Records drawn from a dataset
________________
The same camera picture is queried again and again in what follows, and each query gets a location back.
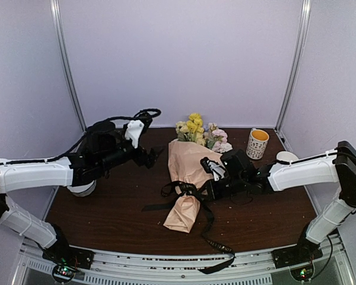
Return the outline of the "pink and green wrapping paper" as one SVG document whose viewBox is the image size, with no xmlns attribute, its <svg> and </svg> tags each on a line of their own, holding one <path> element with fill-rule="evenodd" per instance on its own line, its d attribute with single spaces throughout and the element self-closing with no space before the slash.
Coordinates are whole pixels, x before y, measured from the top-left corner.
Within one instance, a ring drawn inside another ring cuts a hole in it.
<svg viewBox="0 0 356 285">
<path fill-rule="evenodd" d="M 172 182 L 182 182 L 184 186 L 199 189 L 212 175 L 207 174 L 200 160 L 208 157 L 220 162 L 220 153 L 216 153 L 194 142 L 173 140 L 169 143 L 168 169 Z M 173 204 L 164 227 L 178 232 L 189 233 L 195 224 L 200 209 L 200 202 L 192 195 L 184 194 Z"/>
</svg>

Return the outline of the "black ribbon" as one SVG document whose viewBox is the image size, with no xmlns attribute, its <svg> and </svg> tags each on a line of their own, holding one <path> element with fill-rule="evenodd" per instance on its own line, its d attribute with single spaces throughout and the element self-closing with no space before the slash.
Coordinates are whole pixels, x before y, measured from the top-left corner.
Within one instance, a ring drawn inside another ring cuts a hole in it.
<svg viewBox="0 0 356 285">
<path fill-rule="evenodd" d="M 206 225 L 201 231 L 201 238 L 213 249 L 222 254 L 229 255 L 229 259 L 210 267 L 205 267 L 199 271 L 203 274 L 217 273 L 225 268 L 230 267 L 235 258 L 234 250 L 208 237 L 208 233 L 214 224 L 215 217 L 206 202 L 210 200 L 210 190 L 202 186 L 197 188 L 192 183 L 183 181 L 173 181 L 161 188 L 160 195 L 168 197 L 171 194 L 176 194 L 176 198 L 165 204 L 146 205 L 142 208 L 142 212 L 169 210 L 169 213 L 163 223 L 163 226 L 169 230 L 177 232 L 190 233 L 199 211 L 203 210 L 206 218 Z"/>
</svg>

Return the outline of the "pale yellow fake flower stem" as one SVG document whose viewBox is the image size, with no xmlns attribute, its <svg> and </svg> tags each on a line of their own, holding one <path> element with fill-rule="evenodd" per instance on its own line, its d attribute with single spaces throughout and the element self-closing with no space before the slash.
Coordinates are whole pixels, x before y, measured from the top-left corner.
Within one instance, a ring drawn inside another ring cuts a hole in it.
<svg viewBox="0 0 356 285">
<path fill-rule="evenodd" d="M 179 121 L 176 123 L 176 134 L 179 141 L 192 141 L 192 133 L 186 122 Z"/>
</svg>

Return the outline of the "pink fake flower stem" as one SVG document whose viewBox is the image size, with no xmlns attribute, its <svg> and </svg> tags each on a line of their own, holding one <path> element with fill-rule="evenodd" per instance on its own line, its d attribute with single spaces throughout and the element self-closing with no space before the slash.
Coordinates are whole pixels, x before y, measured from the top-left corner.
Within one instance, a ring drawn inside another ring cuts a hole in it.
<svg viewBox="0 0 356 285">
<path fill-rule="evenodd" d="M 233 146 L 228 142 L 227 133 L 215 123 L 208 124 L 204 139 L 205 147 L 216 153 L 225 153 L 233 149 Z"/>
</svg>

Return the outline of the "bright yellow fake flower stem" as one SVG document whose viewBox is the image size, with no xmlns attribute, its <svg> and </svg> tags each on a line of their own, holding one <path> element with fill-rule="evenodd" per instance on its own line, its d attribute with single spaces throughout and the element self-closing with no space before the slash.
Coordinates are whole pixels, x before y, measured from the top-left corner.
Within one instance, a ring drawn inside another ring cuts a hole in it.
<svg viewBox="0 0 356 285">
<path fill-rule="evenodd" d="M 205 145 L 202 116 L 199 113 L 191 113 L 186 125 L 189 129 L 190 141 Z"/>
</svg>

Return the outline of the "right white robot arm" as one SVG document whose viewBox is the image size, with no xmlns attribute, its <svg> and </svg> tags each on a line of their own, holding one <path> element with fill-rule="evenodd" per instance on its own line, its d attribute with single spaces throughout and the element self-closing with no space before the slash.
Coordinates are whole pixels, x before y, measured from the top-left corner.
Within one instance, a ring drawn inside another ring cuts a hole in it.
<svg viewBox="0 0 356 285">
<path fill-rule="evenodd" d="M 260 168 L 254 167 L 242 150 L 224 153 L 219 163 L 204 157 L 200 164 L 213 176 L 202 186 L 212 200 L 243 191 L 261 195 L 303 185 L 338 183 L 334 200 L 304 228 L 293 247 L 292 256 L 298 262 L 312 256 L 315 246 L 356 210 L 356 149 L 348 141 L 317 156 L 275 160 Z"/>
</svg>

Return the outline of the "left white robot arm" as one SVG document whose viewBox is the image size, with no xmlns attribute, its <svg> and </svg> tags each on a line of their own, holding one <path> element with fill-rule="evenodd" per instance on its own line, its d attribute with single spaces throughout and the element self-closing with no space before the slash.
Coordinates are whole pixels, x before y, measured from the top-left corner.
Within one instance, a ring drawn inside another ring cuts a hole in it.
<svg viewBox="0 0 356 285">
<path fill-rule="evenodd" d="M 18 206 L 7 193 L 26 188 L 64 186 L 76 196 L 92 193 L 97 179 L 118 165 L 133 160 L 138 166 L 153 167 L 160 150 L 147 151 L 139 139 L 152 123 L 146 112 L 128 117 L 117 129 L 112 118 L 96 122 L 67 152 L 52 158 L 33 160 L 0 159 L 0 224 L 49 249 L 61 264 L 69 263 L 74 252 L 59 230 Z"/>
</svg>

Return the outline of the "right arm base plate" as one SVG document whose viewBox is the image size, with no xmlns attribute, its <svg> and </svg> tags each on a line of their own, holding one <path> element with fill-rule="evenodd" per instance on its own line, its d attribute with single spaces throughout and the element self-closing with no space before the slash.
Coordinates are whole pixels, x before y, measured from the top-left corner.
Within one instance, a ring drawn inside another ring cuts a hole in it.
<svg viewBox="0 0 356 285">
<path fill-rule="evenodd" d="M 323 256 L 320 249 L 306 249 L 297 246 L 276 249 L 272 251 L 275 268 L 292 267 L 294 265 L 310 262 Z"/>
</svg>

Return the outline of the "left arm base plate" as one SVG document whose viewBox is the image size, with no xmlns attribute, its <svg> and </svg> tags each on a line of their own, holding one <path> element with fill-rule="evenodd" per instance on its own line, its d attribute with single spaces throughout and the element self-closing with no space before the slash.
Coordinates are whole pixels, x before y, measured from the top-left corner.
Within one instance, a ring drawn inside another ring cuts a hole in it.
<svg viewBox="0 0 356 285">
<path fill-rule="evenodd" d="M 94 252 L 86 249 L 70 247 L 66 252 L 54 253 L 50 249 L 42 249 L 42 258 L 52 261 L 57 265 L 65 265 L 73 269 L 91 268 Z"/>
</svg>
________________
▶ **PROBLEM**: Each line of the data above should be reproduced without alteration, and no picture should appear in the copy.

▶ **REPLY**:
The same camera picture is queried again and again in what follows, and each query gets a location back.
Return the outline of the "pink and green wrapping paper" as one SVG document whose viewBox is the image size, with no xmlns attribute, its <svg> and </svg> tags each on a line of their own, holding one <path> element with fill-rule="evenodd" per instance on its own line, its d attribute with single spaces throughout and the element self-closing with no space before the slash.
Coordinates are whole pixels, x before y, measured from the top-left corner.
Within one instance, a ring drawn inside another ring cuts a hole in it.
<svg viewBox="0 0 356 285">
<path fill-rule="evenodd" d="M 172 182 L 182 182 L 184 186 L 199 189 L 212 175 L 207 174 L 200 160 L 208 157 L 220 162 L 220 153 L 216 153 L 194 142 L 173 140 L 169 143 L 168 169 Z M 173 204 L 164 227 L 178 232 L 189 233 L 195 224 L 200 209 L 200 202 L 192 195 L 184 194 Z"/>
</svg>

Return the outline of the "black ribbon" as one SVG document whose viewBox is the image size, with no xmlns attribute, its <svg> and </svg> tags each on a line of their own, holding one <path> element with fill-rule="evenodd" per instance on its own line, its d attribute with single spaces throughout and the element self-closing with no space before the slash.
Coordinates are whole pixels, x before y, measured from the top-left corner.
Within one instance, a ring drawn inside another ring cuts a hole in it.
<svg viewBox="0 0 356 285">
<path fill-rule="evenodd" d="M 206 225 L 201 231 L 201 238 L 213 249 L 222 254 L 229 255 L 229 259 L 210 267 L 205 267 L 199 271 L 203 274 L 217 273 L 225 268 L 230 267 L 235 258 L 234 250 L 208 237 L 208 233 L 214 224 L 215 217 L 206 202 L 210 200 L 210 190 L 202 186 L 197 188 L 192 183 L 183 181 L 173 181 L 161 188 L 160 195 L 168 197 L 171 194 L 176 194 L 176 198 L 165 204 L 146 205 L 142 208 L 142 212 L 169 210 L 169 213 L 163 223 L 163 226 L 169 230 L 177 232 L 190 233 L 199 211 L 203 210 L 206 218 Z"/>
</svg>

Return the outline of the "pale yellow fake flower stem" as one SVG document whose viewBox is the image size, with no xmlns attribute, its <svg> and </svg> tags each on a line of their own, holding one <path> element with fill-rule="evenodd" per instance on its own line, its d attribute with single spaces throughout and the element self-closing with no space before the slash.
Coordinates are whole pixels, x before y, measured from the top-left corner.
Within one instance, a ring drawn inside another ring cuts a hole in it.
<svg viewBox="0 0 356 285">
<path fill-rule="evenodd" d="M 179 121 L 176 123 L 176 134 L 179 141 L 192 141 L 192 133 L 186 122 Z"/>
</svg>

Return the outline of the "pink fake flower stem" as one SVG document whose viewBox is the image size, with no xmlns attribute, its <svg> and </svg> tags each on a line of their own, holding one <path> element with fill-rule="evenodd" per instance on its own line, its d attribute with single spaces throughout and the element self-closing with no space before the slash.
Coordinates are whole pixels, x before y, measured from the top-left corner.
Within one instance, a ring drawn inside another ring cuts a hole in it.
<svg viewBox="0 0 356 285">
<path fill-rule="evenodd" d="M 233 146 L 228 142 L 227 133 L 215 123 L 208 124 L 204 139 L 205 147 L 216 153 L 225 153 L 233 149 Z"/>
</svg>

Return the outline of the "bright yellow fake flower stem" as one SVG document whose viewBox is the image size, with no xmlns attribute, its <svg> and </svg> tags each on a line of their own, holding one <path> element with fill-rule="evenodd" per instance on its own line, its d attribute with single spaces throughout and the element self-closing with no space before the slash.
Coordinates are whole pixels, x before y, measured from the top-left corner.
Within one instance, a ring drawn inside another ring cuts a hole in it.
<svg viewBox="0 0 356 285">
<path fill-rule="evenodd" d="M 205 145 L 202 116 L 199 113 L 191 113 L 186 125 L 189 129 L 190 141 Z"/>
</svg>

Return the outline of the "right white robot arm" as one SVG document whose viewBox is the image size, with no xmlns attribute, its <svg> and </svg> tags each on a line of their own, holding one <path> element with fill-rule="evenodd" per instance on its own line, its d attribute with single spaces throughout and the element self-closing with no space before the slash.
Coordinates are whole pixels, x before y, measured from the top-left corner.
Within one instance, a ring drawn inside another ring cuts a hole in it.
<svg viewBox="0 0 356 285">
<path fill-rule="evenodd" d="M 260 168 L 254 167 L 242 150 L 224 153 L 219 163 L 204 157 L 200 164 L 213 176 L 202 186 L 212 200 L 243 191 L 261 195 L 303 185 L 338 183 L 334 200 L 304 228 L 293 247 L 292 256 L 298 262 L 312 256 L 315 246 L 356 210 L 356 149 L 348 141 L 317 156 L 275 160 Z"/>
</svg>

Return the outline of the "left white robot arm" as one SVG document whose viewBox is the image size, with no xmlns attribute, its <svg> and </svg> tags each on a line of their own, holding one <path> element with fill-rule="evenodd" per instance on its own line, its d attribute with single spaces throughout and the element self-closing with no space before the slash.
Coordinates are whole pixels, x before y, measured from the top-left corner.
Within one instance, a ring drawn inside another ring cuts a hole in it.
<svg viewBox="0 0 356 285">
<path fill-rule="evenodd" d="M 18 206 L 7 193 L 26 188 L 64 186 L 76 196 L 92 193 L 97 179 L 118 165 L 133 160 L 138 166 L 153 167 L 160 150 L 147 151 L 139 139 L 152 123 L 146 112 L 128 117 L 117 129 L 112 118 L 96 122 L 67 152 L 52 158 L 33 160 L 0 159 L 0 224 L 49 249 L 61 264 L 69 263 L 74 252 L 59 230 Z"/>
</svg>

Return the outline of the "right arm base plate" as one SVG document whose viewBox is the image size, with no xmlns attribute, its <svg> and </svg> tags each on a line of their own, holding one <path> element with fill-rule="evenodd" per instance on its own line, its d attribute with single spaces throughout and the element self-closing with no space before the slash.
Coordinates are whole pixels, x before y, measured from the top-left corner.
Within one instance, a ring drawn inside another ring cuts a hole in it.
<svg viewBox="0 0 356 285">
<path fill-rule="evenodd" d="M 323 256 L 320 249 L 306 249 L 297 246 L 276 249 L 272 251 L 275 268 L 292 267 L 294 265 L 310 262 Z"/>
</svg>

Return the outline of the "left arm base plate" as one SVG document whose viewBox is the image size, with no xmlns attribute, its <svg> and </svg> tags each on a line of their own, holding one <path> element with fill-rule="evenodd" per instance on its own line, its d attribute with single spaces throughout and the element self-closing with no space before the slash.
Coordinates are whole pixels, x before y, measured from the top-left corner.
Within one instance, a ring drawn inside another ring cuts a hole in it.
<svg viewBox="0 0 356 285">
<path fill-rule="evenodd" d="M 94 252 L 86 249 L 70 247 L 66 252 L 54 253 L 50 249 L 42 249 L 42 258 L 52 261 L 57 265 L 65 265 L 73 269 L 91 268 Z"/>
</svg>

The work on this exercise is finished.